Катерина-Энн. Сейчас ей было бы где-то тридцать, тридцать один. Примерно ровесница Сузанне.

— Как насчет Питерсена?

Отец усмехнулся. Мрачно. Признание его вымотало.

— Шарлатан, и моя интуиция сразу это подсказала, едва я увидел то письмо у Хадли. Он просто любитель-энтузиаст, который прочел репортажик насчет аукциона где-нибудь в Интернете. Помнишь, я давал интервью после торгов? Работа над проектом восстановления таких масштабов, да еще на такой «породистой» яхте, как «Темное эхо», была, наверное, для этого человека мечтой всей жизни. Хорошо еще, он не обманул насчет своей компетенции.

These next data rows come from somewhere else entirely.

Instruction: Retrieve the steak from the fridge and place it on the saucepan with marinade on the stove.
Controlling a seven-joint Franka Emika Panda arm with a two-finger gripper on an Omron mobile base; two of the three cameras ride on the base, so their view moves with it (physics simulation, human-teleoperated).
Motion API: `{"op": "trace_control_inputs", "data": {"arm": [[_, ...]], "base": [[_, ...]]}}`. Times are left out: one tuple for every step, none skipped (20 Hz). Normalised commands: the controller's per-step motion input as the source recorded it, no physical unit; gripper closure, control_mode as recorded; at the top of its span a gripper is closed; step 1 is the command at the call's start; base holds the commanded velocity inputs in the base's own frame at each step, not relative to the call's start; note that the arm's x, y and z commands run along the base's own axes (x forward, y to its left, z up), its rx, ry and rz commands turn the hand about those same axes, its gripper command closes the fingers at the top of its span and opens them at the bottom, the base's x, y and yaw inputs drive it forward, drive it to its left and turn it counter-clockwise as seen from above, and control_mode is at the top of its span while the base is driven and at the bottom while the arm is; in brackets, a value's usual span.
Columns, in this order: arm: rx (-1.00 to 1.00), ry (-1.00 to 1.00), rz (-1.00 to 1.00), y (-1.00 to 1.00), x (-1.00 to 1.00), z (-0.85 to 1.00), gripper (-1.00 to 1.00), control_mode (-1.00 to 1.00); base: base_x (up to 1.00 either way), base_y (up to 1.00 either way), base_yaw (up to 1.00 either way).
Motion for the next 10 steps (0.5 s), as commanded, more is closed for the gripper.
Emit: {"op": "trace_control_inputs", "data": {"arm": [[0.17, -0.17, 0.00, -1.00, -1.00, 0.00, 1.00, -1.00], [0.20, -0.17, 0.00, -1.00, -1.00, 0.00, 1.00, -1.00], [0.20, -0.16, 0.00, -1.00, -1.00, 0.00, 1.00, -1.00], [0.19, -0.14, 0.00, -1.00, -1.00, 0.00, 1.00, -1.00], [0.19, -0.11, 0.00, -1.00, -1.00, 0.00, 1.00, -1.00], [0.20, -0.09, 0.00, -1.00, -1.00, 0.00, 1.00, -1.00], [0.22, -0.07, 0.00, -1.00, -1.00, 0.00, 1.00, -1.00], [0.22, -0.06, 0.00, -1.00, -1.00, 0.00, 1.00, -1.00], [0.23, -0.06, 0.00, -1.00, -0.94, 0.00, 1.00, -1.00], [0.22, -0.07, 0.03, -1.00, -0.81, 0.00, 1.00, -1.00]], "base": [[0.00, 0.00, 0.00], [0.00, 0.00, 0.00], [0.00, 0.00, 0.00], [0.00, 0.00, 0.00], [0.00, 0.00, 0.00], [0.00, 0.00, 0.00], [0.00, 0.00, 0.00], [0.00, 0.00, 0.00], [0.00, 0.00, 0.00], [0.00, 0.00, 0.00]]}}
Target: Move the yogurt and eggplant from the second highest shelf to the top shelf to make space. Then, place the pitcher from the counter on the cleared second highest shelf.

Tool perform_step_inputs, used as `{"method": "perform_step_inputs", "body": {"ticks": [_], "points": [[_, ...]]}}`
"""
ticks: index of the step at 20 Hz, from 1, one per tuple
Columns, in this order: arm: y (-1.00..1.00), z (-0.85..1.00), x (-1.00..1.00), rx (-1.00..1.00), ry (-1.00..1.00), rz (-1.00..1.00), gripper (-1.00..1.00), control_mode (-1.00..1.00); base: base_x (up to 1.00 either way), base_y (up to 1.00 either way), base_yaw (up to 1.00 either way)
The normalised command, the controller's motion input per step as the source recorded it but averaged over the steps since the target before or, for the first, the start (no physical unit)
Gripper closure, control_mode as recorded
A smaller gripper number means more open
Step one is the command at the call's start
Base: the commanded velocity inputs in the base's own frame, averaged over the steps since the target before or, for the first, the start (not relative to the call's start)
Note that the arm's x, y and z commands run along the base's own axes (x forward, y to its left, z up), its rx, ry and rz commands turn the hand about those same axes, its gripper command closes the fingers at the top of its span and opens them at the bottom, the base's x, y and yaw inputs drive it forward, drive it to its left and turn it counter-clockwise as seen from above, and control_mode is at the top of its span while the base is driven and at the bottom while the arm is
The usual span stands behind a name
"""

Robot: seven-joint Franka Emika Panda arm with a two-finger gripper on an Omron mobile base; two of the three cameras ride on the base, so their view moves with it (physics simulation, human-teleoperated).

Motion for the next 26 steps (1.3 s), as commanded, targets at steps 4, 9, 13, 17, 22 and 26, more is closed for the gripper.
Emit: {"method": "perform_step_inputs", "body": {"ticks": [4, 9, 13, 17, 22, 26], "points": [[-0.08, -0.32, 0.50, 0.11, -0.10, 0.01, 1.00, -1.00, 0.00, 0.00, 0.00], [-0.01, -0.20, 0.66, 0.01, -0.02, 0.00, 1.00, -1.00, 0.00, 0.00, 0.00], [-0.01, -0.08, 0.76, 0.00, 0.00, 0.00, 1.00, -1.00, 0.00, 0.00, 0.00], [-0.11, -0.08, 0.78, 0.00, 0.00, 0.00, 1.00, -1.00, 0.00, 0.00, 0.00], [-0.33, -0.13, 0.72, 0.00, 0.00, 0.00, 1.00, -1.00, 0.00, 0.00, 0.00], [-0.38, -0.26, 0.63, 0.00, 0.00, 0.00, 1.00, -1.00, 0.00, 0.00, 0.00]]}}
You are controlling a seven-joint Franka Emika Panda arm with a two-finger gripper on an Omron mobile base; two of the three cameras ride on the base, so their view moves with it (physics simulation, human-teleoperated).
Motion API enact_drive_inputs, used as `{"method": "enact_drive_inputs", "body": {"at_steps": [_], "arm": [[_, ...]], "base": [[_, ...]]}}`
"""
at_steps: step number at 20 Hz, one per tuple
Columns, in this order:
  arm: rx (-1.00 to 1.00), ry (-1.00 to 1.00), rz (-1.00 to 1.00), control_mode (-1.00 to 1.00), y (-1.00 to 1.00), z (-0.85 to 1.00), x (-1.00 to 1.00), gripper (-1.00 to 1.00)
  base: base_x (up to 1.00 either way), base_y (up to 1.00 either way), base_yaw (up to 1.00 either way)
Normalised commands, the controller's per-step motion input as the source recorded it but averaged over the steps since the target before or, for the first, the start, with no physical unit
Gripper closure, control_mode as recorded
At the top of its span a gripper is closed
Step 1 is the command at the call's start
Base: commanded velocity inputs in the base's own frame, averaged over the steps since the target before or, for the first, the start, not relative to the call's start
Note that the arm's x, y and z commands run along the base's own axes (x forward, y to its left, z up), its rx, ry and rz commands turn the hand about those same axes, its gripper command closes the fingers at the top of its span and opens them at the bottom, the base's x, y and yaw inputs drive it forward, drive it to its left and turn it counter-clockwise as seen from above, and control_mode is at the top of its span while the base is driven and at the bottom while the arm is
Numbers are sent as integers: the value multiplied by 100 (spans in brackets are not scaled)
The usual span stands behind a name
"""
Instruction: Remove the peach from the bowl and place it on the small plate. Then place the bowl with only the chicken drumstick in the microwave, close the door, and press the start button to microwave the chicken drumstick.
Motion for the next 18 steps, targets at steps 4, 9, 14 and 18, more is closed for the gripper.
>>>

— Ты серьезно в это веришь?

— Мартин, сегодняшнюю ночь я проведу на яхте. Вот почему я захватил с собой эту сумку. Ну а теперь отвези меня, пожалуйста, в Леп. Если хочешь, завтра доставишь меня обратно в Лондон. Если Сузанна не против, то приглашаю остаться со мной на борту. Если нет… можешь переночевать в гостинице. Есть там один замечательный постоялый дворик, где останавливался наш общий знакомый, к тому же номер оплачен вплоть до июня.